FISH’S Clinical Psychopathology
Organic hallucinations
Organic hallucinations can occur in any sensory modality and they may occur in a variety of neurological and psychiatric disorders. The focus in this section will be on the psychiatric causes.
Organic visual hallucinations occur in eye disorders as well as in disorders of the central nervous system and lesions of the optic tract. Complex scenic hallucinations occur in temporal lobe lesions. Charles Bonnet syndrome consists of visual hallucinations in the absence of any other psychopathology, although impaired vision is present. All the dementias as well as delirium and substance abuse are associated with visual hallucinations.

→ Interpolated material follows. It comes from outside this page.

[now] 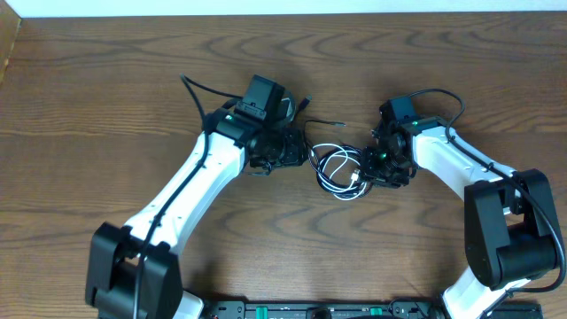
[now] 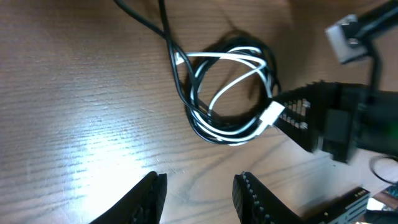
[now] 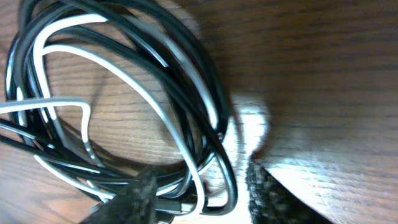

The phantom limb is the most common organic somatic hallucination of psychiatric origin. In this case the patient feels that they have a limb from which in fact they are not receiving any sensations either because it has been amputated or because the sensory pathways from it have been destroyed. In rare cases with thalamo−parietal lesions the patient describes a third limb.
In most phantom limbs the phenomenon is produced by peripheral and central disorders. Phantom limb occurs in about 95% of all amputations after the age of 6 years. Occasionally a phantom limb develops after a lesion of the peripheral nerve or the medulla or spinal cord. The phantom limb does not necessarily correspond to the previous image of the limb in that it may be shorter or consist only of the distal portion so that the phantom hand arises from the shoulder. If there is clouding of consciousness, the patient may be deluded that the limb is real. Equivalent perceptions of phantom organs may also occur after other surgical procedures such as mastectomy, enuleation of the eye, removal of the larynx or the construction of a colostomy. The person is aware of the existence of the organ or limb and describes pain or paraesthesia in the space occupied by the phantom organ and this persists in a minority of patients. When the experience is related to a limb the perception shrinks over time, with distal parts disappearing more quickly
than those that are proximal. Lesions of the parietal lobe can also produce somatic hallucinations with distortion or splitting-off of body parts.
Lesions of the temporal lobe are associated with multi-sensory hallucinations but they do not include somatic hallucinations, which is to be expected because the somatic sensory area is separated from the temporal lobe by the Sylvian fissure.